L'ancien président philippin Rodrigo Duterte a formellement renoncé à son droit d'assister à l'audience de confirmation des charges de la Cour pénale internationale (CPI) prévue pour la semaine prochaine, affirmant qu'il ne reconnaît pas l'autorité du tribunal et ne souhaite plus participer aux procédures.
L'équipe juridique de Duterte a soumis une lettre datée du 17 février à la Chambre préliminaire I de la CPI à La Haye, indiquant que l'ancien président ne sera pas présent à l'audience — ni en personne ni par vidéo — prévue du 23 au 27 février. Dans le document, Duterte a écrit qu'il est "vieux, fatigué et fragile", et a demandé à la cour de respecter "ma paix à l'intérieur de la cellule dans laquelle elle m'a placé", tout en rejetant la juridiction de la cour sur lui.

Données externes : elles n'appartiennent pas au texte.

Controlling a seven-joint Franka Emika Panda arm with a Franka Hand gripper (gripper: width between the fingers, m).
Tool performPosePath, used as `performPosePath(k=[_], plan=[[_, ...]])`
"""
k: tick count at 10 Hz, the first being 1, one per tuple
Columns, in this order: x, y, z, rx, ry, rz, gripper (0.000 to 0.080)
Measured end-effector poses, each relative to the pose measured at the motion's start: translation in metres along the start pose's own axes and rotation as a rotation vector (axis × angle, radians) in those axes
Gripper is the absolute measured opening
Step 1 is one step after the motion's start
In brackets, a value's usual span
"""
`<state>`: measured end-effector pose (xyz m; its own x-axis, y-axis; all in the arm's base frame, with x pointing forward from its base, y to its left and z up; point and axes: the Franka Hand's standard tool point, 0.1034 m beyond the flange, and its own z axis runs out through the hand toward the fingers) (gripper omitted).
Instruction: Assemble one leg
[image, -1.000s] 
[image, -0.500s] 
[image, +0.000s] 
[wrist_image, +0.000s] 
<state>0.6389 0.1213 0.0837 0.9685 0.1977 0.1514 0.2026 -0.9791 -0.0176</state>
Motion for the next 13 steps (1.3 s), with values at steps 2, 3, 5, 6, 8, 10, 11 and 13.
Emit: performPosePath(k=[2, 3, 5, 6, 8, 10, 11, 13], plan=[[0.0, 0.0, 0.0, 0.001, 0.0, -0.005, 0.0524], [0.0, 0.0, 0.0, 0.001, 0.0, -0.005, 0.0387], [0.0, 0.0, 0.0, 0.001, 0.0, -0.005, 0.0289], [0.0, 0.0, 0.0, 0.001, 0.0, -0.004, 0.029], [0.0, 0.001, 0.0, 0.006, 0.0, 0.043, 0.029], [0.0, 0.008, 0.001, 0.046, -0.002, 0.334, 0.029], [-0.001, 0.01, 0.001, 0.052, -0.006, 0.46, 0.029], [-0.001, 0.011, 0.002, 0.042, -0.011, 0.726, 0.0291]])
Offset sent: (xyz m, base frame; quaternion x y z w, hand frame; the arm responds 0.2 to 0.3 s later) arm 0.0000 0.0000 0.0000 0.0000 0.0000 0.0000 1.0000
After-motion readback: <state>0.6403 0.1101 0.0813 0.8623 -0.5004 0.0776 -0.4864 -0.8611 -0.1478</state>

L'audience est une étape clé de la procédure préliminaire dans l'affaire intentée par les procureurs de la CPI, qui accusent Duterte de crimes contre l'humanité en lien avec des milliers de meurtres durant sa campagne controversée contre la drogue, tant en tant que président qu'auparavant en tant que maire de Davao City.
Duterte est en détention à la CPI au Centre de détention de Scheveningen, aux Pays-Bas, depuis sa reddition l'année dernière suite à un mandat d'arrêt émis pour des allégations liées à la guerre des Philippines contre les drogues illégales.
L'audience de confirmation des charges est conçue pour permettre aux juges d'évaluer s'il existe une base légale et factuelle suffisante — "des motifs substantiels de croire" — pour confirmer une ou plusieurs des charges et renvoyer l'affaire au procès. Lors de l'audience, les procureurs présentent leurs preuves, la défense peut les contester, et les avocats des victimes peuvent faire leurs soumissions.
La décision de Duterte de renoncer à sa présence souligne son rejet continu de l'autorité de la CPI, une position que sa défense a maintes fois soulignée. La défense a soutenu que la cour n'a pas juridiction sur lui, surtout depuis que les Philippines se sont retirées du Statut de Rome en 2019, bien que la CPI maintienne qu'elle peut exercer sa juridiction pour des crimes présumés commis alors que le pays était encore membre.
Ces derniers mois, le panel médical de la cour et les juges ont conclu que Duterte est apte à participer aux procédures préliminaires, une décision que la défense a contestée dans le cadre de ses efforts pour retarder ou bloquer les étapes clés de l'affaire.
Les observateurs affirment que quel que soit l'issue de l'audience de la semaine prochaine, le refus de Duterte de s'engager directement dans le processus sera une caractéristique déterminante de son affaire à la CPI à l'avenir.